> **RECORDED DATA**
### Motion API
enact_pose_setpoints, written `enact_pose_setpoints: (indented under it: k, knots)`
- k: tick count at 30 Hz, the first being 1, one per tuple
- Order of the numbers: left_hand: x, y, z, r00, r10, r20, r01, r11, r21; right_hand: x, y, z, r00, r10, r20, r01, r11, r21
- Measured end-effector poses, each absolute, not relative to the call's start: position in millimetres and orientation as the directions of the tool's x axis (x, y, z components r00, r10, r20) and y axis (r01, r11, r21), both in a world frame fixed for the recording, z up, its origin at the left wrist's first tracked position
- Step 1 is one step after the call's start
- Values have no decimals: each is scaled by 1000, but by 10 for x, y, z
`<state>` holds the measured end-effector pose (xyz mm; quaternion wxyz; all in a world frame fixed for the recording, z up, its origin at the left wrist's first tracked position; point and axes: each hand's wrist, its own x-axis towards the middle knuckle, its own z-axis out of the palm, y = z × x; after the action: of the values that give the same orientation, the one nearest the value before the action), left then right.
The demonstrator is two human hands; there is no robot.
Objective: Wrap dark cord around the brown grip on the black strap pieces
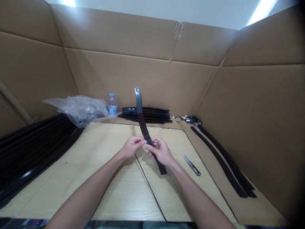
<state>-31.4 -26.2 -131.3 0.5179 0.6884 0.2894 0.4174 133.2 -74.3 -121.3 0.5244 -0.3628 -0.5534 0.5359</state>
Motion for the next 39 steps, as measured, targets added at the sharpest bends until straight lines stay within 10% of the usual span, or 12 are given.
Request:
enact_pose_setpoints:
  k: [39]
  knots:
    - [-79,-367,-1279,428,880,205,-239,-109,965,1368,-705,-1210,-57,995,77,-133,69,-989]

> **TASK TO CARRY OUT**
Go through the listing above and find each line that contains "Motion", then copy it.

> **REPLY**
### Motion API
Motion for the next 39 steps, as measured, targets added at the sharpest bends until straight lines stay within 10% of the usual span, or 12 are given.

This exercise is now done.